In my case the problem was between the chair and the keyboard :-)

Could not load file or assembly 'DotNetOpenAuth.Core, Version=4.0.0.0,
Culture=neutral, PublicKeyToken=2780ccd10d57b246' or one of its dependencies.
The located assembly's manifest definition does not match the assembly reference.
(Exception from HRESULT: 0x80131040)

Two or more different assemblies wanted to use a different version of the DotNetOpenAuth library, and that would not be a problem.
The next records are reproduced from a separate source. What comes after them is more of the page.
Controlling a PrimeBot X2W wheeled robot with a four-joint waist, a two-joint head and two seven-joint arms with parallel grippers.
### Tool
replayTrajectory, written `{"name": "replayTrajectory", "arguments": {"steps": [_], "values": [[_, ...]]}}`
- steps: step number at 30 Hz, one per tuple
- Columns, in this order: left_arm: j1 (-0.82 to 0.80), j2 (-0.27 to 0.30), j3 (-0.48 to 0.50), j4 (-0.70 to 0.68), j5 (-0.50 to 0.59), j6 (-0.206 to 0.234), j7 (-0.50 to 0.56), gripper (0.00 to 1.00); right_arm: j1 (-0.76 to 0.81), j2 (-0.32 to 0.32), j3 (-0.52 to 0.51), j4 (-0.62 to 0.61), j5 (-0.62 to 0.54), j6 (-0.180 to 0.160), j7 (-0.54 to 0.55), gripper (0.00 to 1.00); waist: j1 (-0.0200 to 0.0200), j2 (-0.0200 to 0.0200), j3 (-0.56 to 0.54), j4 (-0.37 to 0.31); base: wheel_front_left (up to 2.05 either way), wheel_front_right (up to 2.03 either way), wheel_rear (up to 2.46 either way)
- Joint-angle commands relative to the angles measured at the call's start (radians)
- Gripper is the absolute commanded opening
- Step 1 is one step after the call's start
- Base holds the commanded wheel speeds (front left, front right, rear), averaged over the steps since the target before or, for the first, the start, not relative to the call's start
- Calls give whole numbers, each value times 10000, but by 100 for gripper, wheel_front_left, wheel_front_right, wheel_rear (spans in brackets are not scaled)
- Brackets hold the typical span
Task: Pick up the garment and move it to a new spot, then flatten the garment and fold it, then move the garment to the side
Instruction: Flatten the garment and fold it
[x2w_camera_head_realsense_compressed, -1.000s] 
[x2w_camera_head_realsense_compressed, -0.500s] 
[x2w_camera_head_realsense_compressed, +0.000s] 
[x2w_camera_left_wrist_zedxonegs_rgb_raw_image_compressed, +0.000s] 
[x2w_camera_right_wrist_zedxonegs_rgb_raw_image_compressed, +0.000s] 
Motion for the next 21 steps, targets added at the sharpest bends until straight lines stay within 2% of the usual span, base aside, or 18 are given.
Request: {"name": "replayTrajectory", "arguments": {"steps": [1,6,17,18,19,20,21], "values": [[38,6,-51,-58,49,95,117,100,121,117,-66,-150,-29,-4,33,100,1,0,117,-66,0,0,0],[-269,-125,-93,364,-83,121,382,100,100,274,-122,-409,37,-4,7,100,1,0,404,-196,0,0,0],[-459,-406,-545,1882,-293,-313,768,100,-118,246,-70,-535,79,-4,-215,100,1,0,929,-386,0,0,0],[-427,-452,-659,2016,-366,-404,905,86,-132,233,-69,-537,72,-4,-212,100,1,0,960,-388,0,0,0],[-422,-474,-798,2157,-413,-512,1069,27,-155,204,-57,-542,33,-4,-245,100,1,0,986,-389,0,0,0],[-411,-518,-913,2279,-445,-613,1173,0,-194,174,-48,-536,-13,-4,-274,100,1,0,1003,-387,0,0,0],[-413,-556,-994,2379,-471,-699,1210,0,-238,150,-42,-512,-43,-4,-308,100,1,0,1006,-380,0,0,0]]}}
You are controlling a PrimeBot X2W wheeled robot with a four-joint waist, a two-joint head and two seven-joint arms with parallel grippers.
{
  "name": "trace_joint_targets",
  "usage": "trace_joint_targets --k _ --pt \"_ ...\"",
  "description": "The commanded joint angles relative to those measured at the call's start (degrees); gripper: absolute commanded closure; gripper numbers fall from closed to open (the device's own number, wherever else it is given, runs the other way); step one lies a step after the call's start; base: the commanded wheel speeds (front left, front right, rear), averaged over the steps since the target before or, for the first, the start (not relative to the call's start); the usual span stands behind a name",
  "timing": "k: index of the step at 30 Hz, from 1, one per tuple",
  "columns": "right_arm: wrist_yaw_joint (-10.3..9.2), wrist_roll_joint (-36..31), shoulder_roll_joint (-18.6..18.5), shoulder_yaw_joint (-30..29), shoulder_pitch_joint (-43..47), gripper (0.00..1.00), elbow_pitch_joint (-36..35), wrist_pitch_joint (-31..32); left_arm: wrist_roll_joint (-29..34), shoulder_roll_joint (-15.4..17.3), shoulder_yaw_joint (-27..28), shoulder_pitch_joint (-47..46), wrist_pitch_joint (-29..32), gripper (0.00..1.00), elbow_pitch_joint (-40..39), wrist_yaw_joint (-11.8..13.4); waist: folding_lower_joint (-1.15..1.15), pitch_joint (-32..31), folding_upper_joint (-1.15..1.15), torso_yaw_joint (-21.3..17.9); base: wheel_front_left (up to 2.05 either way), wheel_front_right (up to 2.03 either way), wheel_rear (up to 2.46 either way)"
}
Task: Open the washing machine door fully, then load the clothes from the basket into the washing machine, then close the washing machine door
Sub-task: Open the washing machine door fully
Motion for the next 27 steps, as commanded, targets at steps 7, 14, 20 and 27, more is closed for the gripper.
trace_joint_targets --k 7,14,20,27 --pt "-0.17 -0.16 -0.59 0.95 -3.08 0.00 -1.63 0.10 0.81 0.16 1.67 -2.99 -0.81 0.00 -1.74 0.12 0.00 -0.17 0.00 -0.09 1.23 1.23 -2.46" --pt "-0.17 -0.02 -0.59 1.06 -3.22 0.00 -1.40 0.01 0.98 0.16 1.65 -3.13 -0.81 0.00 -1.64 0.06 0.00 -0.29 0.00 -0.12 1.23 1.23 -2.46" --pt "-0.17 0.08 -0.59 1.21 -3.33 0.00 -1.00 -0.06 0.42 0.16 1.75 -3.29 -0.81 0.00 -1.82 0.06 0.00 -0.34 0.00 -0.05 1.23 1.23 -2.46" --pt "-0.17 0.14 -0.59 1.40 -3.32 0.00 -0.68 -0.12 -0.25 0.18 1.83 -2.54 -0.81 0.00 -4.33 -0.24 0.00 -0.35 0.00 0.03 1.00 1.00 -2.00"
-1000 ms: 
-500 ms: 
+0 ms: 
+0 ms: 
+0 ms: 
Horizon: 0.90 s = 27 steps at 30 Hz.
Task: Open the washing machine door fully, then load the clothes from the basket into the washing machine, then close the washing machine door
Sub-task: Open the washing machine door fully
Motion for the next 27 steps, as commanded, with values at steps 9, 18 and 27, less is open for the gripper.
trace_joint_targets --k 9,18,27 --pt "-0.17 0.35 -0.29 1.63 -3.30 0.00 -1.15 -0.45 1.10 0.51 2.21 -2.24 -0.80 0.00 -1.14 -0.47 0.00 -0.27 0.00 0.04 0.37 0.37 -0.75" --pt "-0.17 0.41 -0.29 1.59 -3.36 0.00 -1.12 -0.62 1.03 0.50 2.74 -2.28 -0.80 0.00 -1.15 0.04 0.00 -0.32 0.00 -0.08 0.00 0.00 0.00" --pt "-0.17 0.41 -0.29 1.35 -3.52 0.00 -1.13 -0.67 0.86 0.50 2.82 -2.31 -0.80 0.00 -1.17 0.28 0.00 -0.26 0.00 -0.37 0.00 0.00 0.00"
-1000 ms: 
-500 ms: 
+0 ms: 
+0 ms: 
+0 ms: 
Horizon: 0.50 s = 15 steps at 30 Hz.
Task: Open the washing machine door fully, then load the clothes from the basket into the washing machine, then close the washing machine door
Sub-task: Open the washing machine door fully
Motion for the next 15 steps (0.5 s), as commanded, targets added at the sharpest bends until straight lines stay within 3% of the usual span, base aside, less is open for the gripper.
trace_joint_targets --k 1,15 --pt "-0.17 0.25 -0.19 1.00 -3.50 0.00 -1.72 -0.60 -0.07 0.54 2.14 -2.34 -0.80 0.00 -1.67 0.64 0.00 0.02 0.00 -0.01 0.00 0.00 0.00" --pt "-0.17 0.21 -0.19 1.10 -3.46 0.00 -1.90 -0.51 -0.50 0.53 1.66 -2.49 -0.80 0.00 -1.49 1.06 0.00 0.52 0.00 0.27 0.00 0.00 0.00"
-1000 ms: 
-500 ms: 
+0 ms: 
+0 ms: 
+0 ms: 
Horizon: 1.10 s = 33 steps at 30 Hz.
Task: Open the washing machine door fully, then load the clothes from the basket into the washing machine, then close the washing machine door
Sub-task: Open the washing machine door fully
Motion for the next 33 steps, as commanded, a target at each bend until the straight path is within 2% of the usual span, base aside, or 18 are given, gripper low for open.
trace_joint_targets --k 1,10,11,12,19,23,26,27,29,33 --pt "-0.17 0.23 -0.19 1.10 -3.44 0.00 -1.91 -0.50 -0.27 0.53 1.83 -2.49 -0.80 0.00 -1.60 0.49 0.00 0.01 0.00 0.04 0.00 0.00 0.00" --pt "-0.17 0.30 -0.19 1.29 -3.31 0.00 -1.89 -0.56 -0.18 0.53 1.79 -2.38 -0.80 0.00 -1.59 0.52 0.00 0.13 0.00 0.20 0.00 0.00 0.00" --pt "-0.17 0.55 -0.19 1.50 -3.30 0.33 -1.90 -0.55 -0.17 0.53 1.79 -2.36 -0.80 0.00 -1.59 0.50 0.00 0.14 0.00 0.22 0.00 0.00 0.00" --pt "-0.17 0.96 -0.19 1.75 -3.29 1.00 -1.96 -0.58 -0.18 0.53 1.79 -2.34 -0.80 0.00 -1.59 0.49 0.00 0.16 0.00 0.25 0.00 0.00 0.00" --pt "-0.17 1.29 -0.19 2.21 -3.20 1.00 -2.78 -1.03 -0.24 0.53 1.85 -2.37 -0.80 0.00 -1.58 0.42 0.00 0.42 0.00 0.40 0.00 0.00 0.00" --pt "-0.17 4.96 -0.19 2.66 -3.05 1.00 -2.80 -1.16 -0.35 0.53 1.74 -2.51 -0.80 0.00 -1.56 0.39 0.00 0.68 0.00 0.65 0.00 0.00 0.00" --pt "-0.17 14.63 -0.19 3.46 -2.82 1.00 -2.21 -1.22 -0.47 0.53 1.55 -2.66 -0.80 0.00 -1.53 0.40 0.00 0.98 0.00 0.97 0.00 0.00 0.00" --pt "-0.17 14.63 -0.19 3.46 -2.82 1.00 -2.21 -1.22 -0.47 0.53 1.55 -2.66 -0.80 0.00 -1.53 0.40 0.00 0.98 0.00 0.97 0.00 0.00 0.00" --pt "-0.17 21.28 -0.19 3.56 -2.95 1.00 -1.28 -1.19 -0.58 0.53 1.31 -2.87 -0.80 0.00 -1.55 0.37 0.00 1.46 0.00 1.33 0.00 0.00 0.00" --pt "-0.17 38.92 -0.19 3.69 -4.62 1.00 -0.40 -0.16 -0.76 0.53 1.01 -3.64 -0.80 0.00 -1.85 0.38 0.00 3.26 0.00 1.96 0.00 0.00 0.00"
Furthermore, on my local computer a web.config was automatically updated by NuGet:

<dependentAssembly>
    <assemblyIdentity name="DotNetOpenAuth.AspNet" publicKeyToken="2780ccd10d57b246" culture="neutral" />
        <bindingRedirect oldVersion="0.0.0.0-4.3.0.0" newVersion="4.3.0.0" />
    </dependentAssembly>
    <dependentAssembly>
        <assemblyIdentity name="DotNetOpenAuth.Core" publicKeyToken="2780ccd10d57b246" culture="neutral" />
    <bindingRedirect oldVersion="0.0.0.0-4.3.0.0" newVersion="4.3.0.0" />
</dependentAssembly>

Then I realized that I had forgot to copy/deploy the new web.config to the production server. So if you have manual way of deploying web.config, check it is updated. If you have completely different web.config for production server, you have to merge these dependentAssembly section in sync after using NuGet.

If you ever get an error like "The located assembly's manifest definition does not match the assembly reference" and if you have updated via Project > Manage NuGet Packages and Update tab in VS, the first thing you could do is try installing another version of the package after checking versions from NuGet Gallery page and running the folowing command from Package Manager Console:

PM> Install-Package YourPackageName -Version YourVersionNumber 
//Example
PM> Install-Package Microsoft.Extensions.FileProviders.Physical -Version 2.1.0

Although answer is not directly related to the package in question and it was asked way back, it is kind of generic, still relevant and hope it helps someone.

I received this error message due to referencing an assembly that had the same name as the assembly I was building.

This compiled but it overwrote the referenced assembly with the current projects assembly - thus causing the error.

To fix it I changed the name of the project, and the assembly properties available through right-clicking on the project and choosing 'Properties'.

In your AssemblyVersion in AssemblyInfo.cs file, use a fixed version number instead of specifying *. The * will change the version number on each compilation. That was the issue for this exception in my case.